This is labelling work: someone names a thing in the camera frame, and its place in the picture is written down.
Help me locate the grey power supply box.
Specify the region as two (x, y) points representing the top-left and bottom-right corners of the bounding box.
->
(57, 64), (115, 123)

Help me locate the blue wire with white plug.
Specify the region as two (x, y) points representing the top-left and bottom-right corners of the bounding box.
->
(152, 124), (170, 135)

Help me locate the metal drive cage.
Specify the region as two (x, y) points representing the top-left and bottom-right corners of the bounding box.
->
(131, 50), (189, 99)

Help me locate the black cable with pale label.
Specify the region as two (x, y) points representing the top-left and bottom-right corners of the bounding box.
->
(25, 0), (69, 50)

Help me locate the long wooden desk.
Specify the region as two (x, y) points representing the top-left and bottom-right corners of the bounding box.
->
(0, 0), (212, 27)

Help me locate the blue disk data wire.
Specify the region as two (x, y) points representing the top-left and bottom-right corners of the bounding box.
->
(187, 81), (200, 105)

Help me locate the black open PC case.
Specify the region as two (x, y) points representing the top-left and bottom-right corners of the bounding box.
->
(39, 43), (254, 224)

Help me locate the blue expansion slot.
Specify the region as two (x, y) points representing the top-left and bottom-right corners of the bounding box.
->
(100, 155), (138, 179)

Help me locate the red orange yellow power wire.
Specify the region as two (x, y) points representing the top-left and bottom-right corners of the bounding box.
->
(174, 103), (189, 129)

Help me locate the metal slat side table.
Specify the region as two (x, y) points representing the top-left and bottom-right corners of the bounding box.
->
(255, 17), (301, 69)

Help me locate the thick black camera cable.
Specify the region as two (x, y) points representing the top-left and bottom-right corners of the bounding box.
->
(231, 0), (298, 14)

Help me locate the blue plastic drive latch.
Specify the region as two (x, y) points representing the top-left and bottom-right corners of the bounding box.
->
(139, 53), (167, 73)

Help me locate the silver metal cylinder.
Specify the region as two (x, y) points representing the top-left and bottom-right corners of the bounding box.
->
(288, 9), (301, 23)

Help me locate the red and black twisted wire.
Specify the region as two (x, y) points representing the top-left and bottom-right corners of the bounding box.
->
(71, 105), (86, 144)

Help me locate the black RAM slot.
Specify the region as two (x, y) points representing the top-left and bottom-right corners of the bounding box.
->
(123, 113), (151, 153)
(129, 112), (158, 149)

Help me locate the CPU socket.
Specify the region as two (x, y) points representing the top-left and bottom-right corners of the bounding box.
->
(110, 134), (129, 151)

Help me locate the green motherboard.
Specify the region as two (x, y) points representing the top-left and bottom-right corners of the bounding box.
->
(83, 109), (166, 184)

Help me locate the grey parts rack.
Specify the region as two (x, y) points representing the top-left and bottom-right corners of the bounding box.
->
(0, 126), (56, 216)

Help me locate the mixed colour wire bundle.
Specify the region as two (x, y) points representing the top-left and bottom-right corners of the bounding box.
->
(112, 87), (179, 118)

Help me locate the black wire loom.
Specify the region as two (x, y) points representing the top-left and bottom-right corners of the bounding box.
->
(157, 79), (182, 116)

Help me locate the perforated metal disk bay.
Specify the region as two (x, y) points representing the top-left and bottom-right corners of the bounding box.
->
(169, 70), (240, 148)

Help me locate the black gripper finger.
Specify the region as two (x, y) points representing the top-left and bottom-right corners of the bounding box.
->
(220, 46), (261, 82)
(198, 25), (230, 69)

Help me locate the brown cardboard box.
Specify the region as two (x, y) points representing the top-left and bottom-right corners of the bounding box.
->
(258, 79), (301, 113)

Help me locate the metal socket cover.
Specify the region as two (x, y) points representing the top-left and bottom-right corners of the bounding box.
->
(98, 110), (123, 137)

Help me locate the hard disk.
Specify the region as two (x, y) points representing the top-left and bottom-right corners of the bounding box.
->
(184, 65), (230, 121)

-=-=-=-=-

• [YOUR OBJECTIVE]: Copy the whole listing, word for word.

• [EXPECTED ANSWER]:
This is labelling work: someone names a thing in the camera frame, and its place in the picture is written down.
Help me locate the grey power supply box.
Specify the region as two (x, y) points representing the top-left and bottom-right corners of the bounding box.
->
(57, 64), (115, 123)

Help me locate the blue wire with white plug.
Specify the region as two (x, y) points representing the top-left and bottom-right corners of the bounding box.
->
(152, 124), (170, 135)

Help me locate the metal drive cage.
Specify the region as two (x, y) points representing the top-left and bottom-right corners of the bounding box.
->
(131, 50), (189, 99)

Help me locate the black cable with pale label.
Specify the region as two (x, y) points representing the top-left and bottom-right corners of the bounding box.
->
(25, 0), (69, 50)

Help me locate the long wooden desk.
Specify the region as two (x, y) points representing the top-left and bottom-right corners of the bounding box.
->
(0, 0), (212, 27)

Help me locate the blue disk data wire.
Specify the region as two (x, y) points representing the top-left and bottom-right corners of the bounding box.
->
(187, 81), (200, 105)

Help me locate the black open PC case.
Specify the region as two (x, y) points representing the top-left and bottom-right corners of the bounding box.
->
(39, 43), (254, 224)

Help me locate the blue expansion slot.
Specify the region as two (x, y) points representing the top-left and bottom-right corners of the bounding box.
->
(100, 155), (138, 179)

Help me locate the red orange yellow power wire.
Specify the region as two (x, y) points representing the top-left and bottom-right corners of the bounding box.
->
(174, 103), (189, 129)

Help me locate the metal slat side table.
Specify the region as two (x, y) points representing the top-left and bottom-right corners of the bounding box.
->
(255, 17), (301, 69)

Help me locate the thick black camera cable.
Specify the region as two (x, y) points representing the top-left and bottom-right corners of the bounding box.
->
(231, 0), (298, 14)

Help me locate the blue plastic drive latch.
Specify the region as two (x, y) points representing the top-left and bottom-right corners of the bounding box.
->
(139, 53), (167, 73)

Help me locate the silver metal cylinder.
Specify the region as two (x, y) points representing the top-left and bottom-right corners of the bounding box.
->
(288, 9), (301, 23)

Help me locate the red and black twisted wire.
Specify the region as two (x, y) points representing the top-left and bottom-right corners of the bounding box.
->
(71, 105), (86, 144)

Help me locate the black RAM slot.
Specify the region as two (x, y) points representing the top-left and bottom-right corners of the bounding box.
->
(123, 113), (151, 153)
(129, 112), (158, 149)

Help me locate the CPU socket.
Specify the region as two (x, y) points representing the top-left and bottom-right corners of the bounding box.
->
(110, 134), (129, 151)

Help me locate the green motherboard.
Specify the region as two (x, y) points representing the top-left and bottom-right corners of the bounding box.
->
(83, 109), (166, 184)

Help me locate the grey parts rack.
Specify the region as two (x, y) points representing the top-left and bottom-right corners of the bounding box.
->
(0, 126), (56, 216)

Help me locate the mixed colour wire bundle.
Specify the region as two (x, y) points representing the top-left and bottom-right corners of the bounding box.
->
(112, 87), (179, 118)

Help me locate the black wire loom.
Specify the region as two (x, y) points representing the top-left and bottom-right corners of the bounding box.
->
(157, 79), (182, 116)

Help me locate the perforated metal disk bay.
Specify the region as two (x, y) points representing the top-left and bottom-right corners of the bounding box.
->
(169, 70), (240, 148)

Help me locate the black gripper finger.
Specify the region as two (x, y) points representing the top-left and bottom-right corners of the bounding box.
->
(220, 46), (261, 82)
(198, 25), (230, 69)

Help me locate the brown cardboard box.
Specify the region as two (x, y) points representing the top-left and bottom-right corners of the bounding box.
->
(258, 79), (301, 113)

Help me locate the metal socket cover.
Specify the region as two (x, y) points representing the top-left and bottom-right corners of the bounding box.
->
(98, 110), (123, 137)

Help me locate the hard disk.
Specify the region as two (x, y) points representing the top-left and bottom-right corners of the bounding box.
->
(184, 65), (230, 121)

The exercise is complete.